● Prompt: Only an exact copy of the lines from the one containing "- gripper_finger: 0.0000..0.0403" through the last line of the material below belongs in the answer, with no pictures.
─── Dataset entries
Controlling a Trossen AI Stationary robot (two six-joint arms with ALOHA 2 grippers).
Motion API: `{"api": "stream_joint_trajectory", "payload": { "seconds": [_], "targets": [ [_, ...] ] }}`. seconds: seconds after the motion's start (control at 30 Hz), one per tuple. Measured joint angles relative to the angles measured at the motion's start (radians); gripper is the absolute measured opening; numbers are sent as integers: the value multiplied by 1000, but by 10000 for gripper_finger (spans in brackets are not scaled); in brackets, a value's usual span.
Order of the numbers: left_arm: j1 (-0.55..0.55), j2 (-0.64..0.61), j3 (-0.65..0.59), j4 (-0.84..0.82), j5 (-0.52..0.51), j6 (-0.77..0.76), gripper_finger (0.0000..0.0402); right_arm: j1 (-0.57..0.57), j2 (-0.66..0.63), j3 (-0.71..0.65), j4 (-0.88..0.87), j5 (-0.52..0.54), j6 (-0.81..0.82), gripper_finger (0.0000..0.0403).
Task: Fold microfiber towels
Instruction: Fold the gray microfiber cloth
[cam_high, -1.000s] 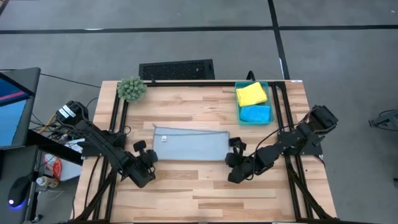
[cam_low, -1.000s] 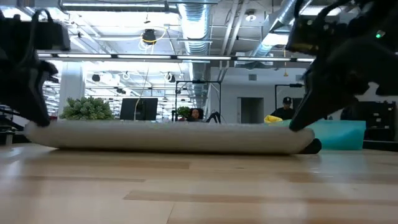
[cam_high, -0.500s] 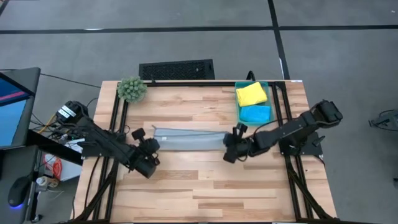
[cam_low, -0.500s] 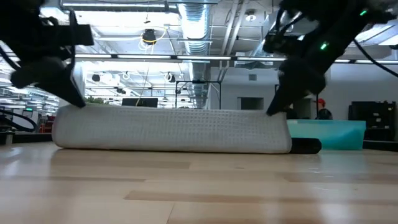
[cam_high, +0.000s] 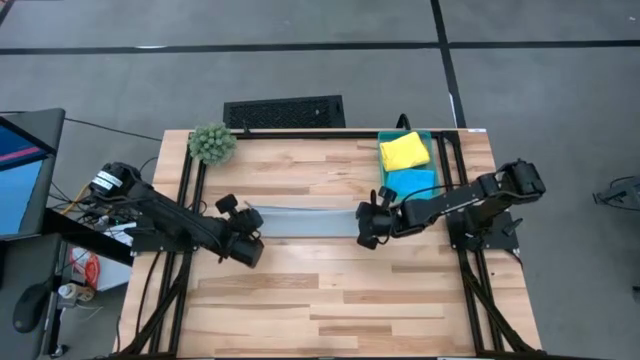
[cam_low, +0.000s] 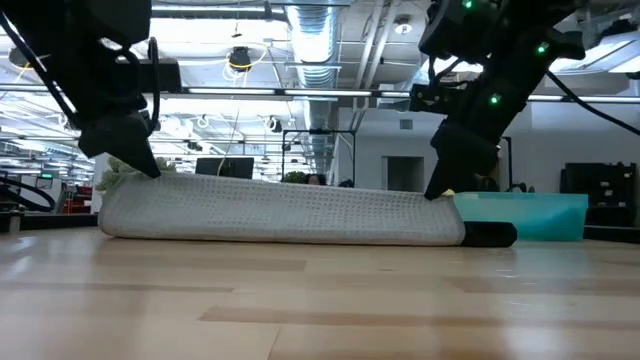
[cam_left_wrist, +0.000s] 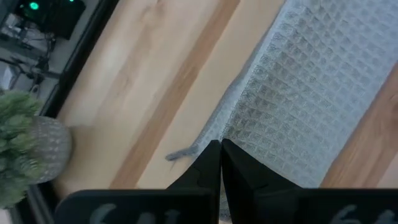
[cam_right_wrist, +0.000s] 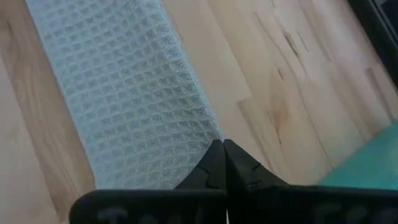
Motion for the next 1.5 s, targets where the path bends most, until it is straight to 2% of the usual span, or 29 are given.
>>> {"api": "stream_joint_trajectory", "payload": {
  "seconds": [0.07,0.23,0.53,0.73,0.83,1.03,1.17,1.4,1.5],
  "targets": [
    [14,0,-22,39,8,21,0,-6,0,0,2,0,-2,8],
    [41,0,-100,181,101,80,0,-14,0,0,9,-1,-2,11],
    [42,0,-124,199,-3,46,0,-43,25,0,22,-3,-2,18],
    [43,0,-124,207,20,59,3,-65,76,1,37,-14,-2,32],
    [46,0,-125,201,31,71,25,-72,91,-1,33,-15,5,47],
    [76,0,-125,204,29,81,102,-99,88,0,39,-14,7,86],
    [85,0,-120,208,29,60,138,-106,71,0,22,-19,21,106],
    [40,-2,-63,237,14,99,148,-7,-49,-1,-165,30,164,113],
    [30,-2,-67,302,1,103,148,44,-80,-28,-162,18,233,111]
  ]
}}
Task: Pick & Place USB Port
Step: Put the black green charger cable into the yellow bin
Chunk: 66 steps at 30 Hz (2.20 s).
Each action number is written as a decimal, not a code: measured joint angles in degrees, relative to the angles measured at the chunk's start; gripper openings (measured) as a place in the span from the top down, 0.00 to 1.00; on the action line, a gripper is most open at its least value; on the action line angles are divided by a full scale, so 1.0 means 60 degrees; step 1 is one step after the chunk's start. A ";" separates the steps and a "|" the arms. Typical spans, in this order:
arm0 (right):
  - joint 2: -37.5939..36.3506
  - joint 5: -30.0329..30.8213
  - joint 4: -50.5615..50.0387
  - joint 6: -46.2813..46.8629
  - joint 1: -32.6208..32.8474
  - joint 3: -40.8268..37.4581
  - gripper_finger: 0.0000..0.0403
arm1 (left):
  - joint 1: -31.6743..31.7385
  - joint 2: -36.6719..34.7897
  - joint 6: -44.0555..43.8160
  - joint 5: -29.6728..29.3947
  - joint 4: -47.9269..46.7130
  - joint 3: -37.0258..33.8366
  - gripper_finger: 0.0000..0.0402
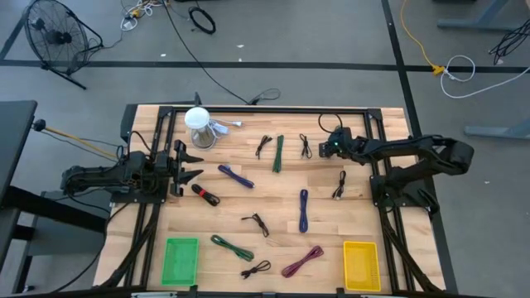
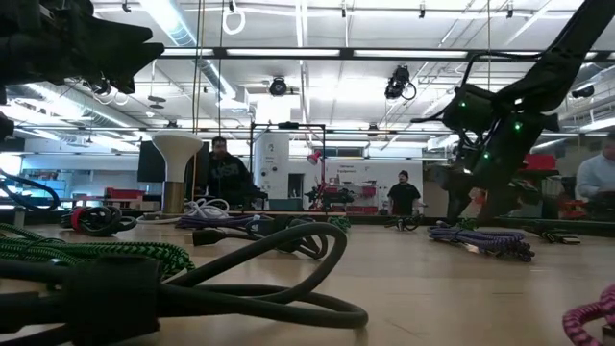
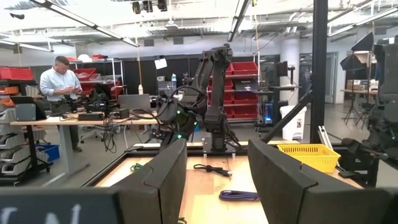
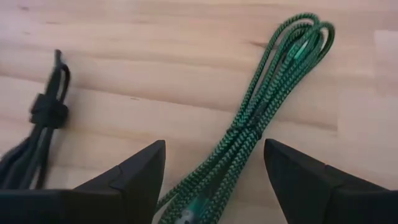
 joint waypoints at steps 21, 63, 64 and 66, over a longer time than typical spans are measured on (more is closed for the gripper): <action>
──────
● Answer below:
  - gripper_finger: 0.0000..0.0403
arm1 (left):
  - joint 1: -31.6743..31.7385
  - joint 2: -36.6719..34.7897
  - joint 6: -44.0555..43.8160
  - joint 5: -29.6728..29.3947
  - joint 4: -47.9269..46.7130
  - joint 3: -37.0258..33.8366
  - gripper_finger: 0.0000..0.0402
 joint waypoints at steps 21, 63, 64 and 66, over a longer time than typical spans are measured on (more is closed for the gripper): <action>

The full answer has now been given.